La crise sanitaire a fait rejaillir toutes les imperfections de ce ministère, particulièrement pour ce qui touche la logistique et l’organisation du travail.

Mme McCann avait un profil que je trouvais intéressant –, mais je crois qu’elle n’avait pas suffisamment de distance avec le Ministère pour remettre en question les processus en place.

Lettre de mandat

En politique fédérale, un ministre reçoit une lettre de mandat de son patron l’instruisant sur ses priorités. Je me rappelle très bien du contenu de la mienne. J’héritais du ministère des Travaux publics, à l’origine du scandale des commandites. Ma mission était simple : m’assurer que de nouvelles mesures soient instaurées pour éviter un autre épisode.

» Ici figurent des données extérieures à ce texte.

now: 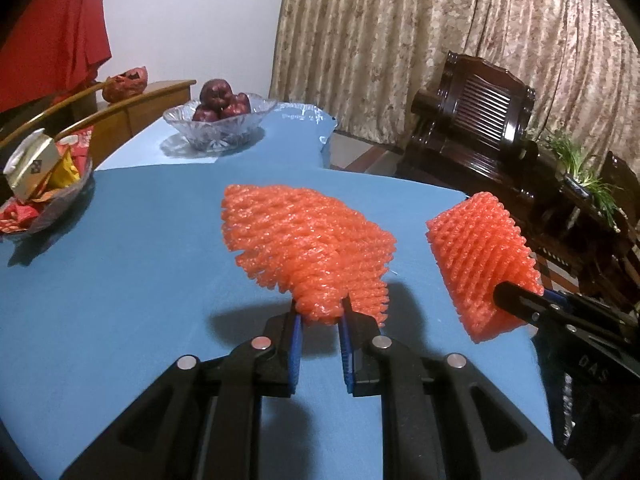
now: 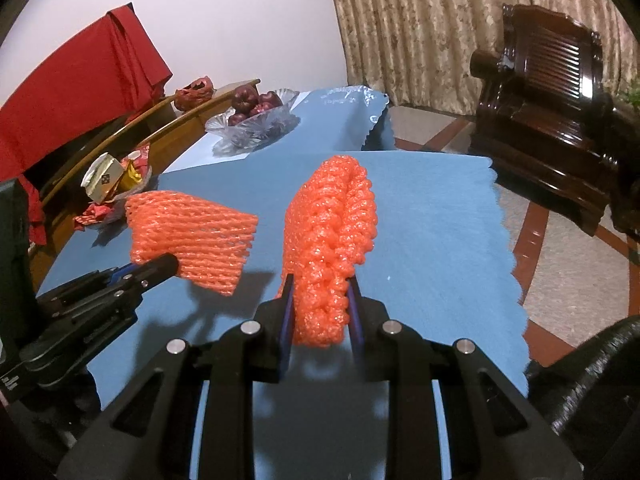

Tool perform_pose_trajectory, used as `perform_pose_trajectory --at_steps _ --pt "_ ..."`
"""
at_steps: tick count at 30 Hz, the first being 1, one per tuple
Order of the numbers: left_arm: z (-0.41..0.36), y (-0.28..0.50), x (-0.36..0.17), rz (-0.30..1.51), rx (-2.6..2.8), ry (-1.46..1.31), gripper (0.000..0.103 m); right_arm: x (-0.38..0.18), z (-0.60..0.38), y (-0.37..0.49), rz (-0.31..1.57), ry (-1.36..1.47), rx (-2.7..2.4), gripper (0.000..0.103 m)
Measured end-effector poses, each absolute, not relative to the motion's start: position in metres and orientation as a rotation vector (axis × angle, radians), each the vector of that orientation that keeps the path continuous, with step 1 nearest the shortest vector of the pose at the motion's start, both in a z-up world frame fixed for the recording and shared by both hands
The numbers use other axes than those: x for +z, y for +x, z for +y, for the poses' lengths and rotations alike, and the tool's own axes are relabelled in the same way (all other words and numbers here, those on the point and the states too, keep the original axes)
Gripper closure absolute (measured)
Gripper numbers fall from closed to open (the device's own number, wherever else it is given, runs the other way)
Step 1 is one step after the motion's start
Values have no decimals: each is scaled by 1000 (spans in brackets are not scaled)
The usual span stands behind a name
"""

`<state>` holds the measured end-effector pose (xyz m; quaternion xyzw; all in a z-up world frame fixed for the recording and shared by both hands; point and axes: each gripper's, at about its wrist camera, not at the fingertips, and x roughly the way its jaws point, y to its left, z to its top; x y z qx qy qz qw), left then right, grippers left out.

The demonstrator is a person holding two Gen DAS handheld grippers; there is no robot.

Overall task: Collect trash
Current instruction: 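Carry both orange foam nets over the black bin with both grippers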

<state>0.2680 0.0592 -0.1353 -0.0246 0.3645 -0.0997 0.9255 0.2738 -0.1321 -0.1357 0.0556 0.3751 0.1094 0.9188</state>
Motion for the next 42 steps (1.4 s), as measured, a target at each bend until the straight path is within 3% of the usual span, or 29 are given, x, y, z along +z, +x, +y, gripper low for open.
perform_pose_trajectory --at_steps 23,42 --pt "20 158 -96 713 -289 -1 87 -72 -171 154 705 63 121 80" --pt "-75 104 -84 697 -475 71 87 -67 -263 72 674 111 -73 80"
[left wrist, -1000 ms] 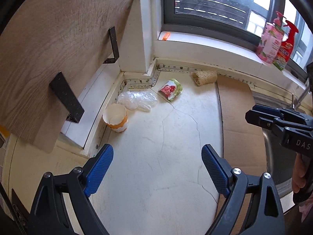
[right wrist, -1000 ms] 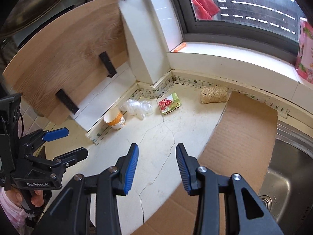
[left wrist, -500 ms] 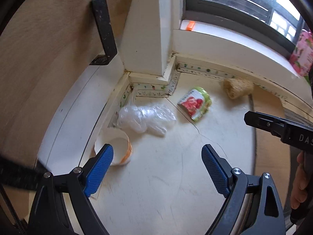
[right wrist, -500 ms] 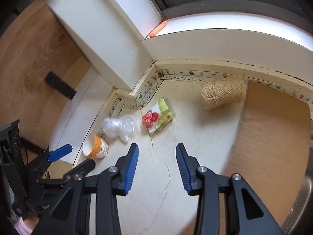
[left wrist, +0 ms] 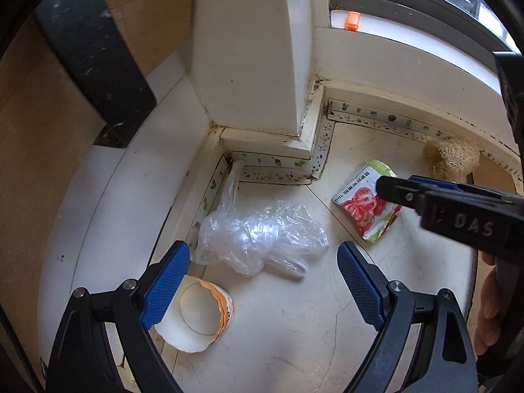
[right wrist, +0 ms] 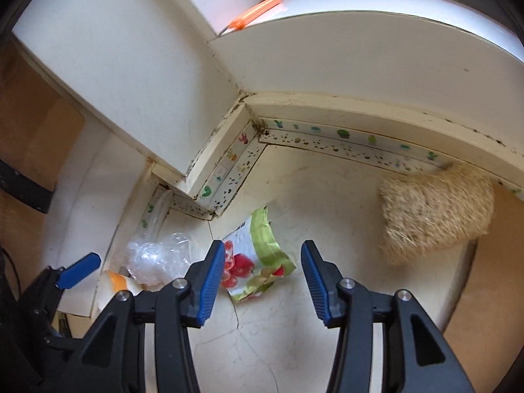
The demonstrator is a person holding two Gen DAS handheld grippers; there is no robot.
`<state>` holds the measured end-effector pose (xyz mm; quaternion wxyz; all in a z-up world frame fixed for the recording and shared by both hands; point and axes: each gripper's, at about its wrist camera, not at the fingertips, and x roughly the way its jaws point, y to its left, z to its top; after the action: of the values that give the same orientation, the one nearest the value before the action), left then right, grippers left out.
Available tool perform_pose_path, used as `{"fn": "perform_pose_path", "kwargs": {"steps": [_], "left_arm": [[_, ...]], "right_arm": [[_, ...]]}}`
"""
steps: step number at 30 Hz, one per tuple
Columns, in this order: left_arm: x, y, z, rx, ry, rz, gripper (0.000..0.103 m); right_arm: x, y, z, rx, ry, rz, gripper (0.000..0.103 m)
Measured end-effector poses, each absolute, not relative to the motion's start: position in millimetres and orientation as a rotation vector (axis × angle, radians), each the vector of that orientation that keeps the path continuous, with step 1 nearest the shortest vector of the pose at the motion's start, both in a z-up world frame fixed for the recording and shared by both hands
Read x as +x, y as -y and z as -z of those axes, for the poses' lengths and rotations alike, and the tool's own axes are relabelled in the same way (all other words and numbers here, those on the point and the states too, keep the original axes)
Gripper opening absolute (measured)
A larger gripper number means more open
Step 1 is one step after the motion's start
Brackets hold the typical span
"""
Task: Collect trash
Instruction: 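Raise both tools back up to the plastic bag and snack bag, then grasp the clear plastic bag with the left tool while the right tool grasps the red-and-green snack bag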
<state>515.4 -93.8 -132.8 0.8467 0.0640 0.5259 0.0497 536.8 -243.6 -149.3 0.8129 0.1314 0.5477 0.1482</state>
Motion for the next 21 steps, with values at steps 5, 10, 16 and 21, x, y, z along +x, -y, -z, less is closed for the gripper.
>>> {"fn": "perform_pose_path", "kwargs": {"steps": [5, 10, 16, 21], "left_arm": [[518.5, 98.0, 139.0, 0.175, -1.121, -0.097, 0.09], [521.2, 97.9, 146.4, 0.2, -1.135, -0.098, 0.09], [529.8, 93.9, 159.1, 0.208, -1.166, -0.104, 0.09], [537.1, 91.6, 170.3, 0.215, -1.196, -0.112, 0.081]], "right_arm": [[542.0, 229.4, 161.0, 0.242, -1.195, -0.381, 0.049], [539.0, 231.5, 163.2, 0.248, -1.184, -0.415, 0.034], [523.7, 253.0, 154.5, 0.292, -1.183, -0.453, 0.011], [510.9, 268.9, 150.5, 0.309, -1.193, -0.465, 0.007]]}}
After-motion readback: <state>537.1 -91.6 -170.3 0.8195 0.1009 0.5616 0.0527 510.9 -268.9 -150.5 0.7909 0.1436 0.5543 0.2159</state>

Au Québec, la pratique est différente et les premiers ministres n’ont pas toujours recours à des lettres de mandat. Mais je doute que Mmes Blais et McCann avaient besoin d’une confirmation écrite indiquant que les CHSLD et la performance du ministère de la Santé se trouvaient au centre des priorités de M. Legault.

Quelques semaines après l’élection de la CAQ, j’ai écrit dans La Presse que le premier ministre devait protéger ses ministres et être compréhensif devant l’erreur. Je le crois encore. Mais il existe des livrables qu’un employé… doit livrer ! Cette crise n’est probablement pas le meilleur moment pour un premier ministre de considérer un remaniement ministériel –, mais elle l’aura très certainement éclairé sur les forces (et les faiblesses) de son équipe.

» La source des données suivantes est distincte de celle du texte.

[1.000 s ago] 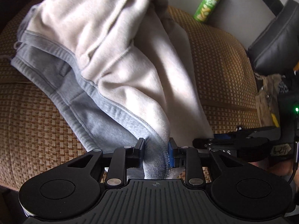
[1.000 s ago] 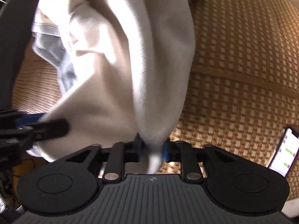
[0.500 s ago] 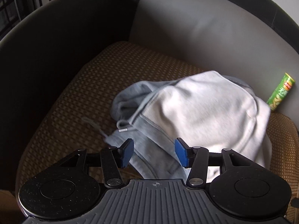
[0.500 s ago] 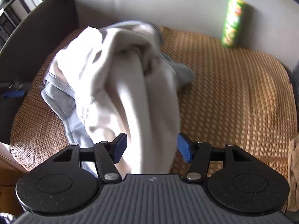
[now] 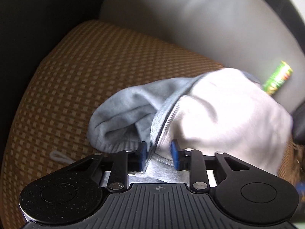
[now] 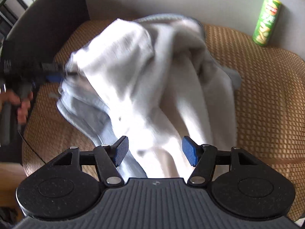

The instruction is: Fold clothes

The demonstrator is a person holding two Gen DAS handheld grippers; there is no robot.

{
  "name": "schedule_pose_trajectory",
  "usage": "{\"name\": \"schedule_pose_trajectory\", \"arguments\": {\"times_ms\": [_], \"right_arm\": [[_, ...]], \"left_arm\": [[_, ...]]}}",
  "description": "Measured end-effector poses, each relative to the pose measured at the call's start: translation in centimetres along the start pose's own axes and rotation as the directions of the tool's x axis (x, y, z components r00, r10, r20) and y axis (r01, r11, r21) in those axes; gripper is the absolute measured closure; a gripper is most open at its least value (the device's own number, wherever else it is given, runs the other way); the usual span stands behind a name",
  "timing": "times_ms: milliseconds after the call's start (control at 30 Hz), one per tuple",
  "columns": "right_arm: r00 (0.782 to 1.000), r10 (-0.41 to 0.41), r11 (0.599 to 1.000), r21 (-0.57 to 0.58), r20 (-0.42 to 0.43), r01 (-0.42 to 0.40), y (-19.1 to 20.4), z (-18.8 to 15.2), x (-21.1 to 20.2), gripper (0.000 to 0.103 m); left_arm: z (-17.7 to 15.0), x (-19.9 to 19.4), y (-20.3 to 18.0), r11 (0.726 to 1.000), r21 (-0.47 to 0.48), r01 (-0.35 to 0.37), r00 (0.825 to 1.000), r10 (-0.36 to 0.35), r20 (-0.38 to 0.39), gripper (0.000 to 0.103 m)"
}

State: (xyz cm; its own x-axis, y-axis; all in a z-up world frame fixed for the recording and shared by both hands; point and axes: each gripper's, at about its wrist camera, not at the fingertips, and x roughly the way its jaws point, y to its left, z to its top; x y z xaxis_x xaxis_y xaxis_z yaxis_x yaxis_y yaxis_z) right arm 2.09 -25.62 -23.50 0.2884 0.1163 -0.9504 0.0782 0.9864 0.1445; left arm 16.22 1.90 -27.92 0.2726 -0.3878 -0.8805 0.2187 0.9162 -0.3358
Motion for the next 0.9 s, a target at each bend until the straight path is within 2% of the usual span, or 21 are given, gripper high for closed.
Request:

Sa performance remarquable depuis le début de la crise donne des airs d’intouchable à M. Legault. À ses proches conseillers qui préparent peut-être déjà le deuxième mandat, je suggérerais un coup d’œil du côté de l’Europe, qui célébrait vendredi le 75e anniversaire de la défaite allemande lors de la Seconde Guerre mondiale. En juillet 1945, Clement Attlee est devenu le premier ministre du Royaume-Uni. Il a défait un dénommé Winston Churchill, héros de la victoire des Alliés.

Certains diront qu’un leader sait prendre la pression pour permettre à son équipe de mieux performer. Peut-être, mais encore ne faudrait-il pas que M. Legault présume que les Québécois feront preuve d’autant de compassion que lui.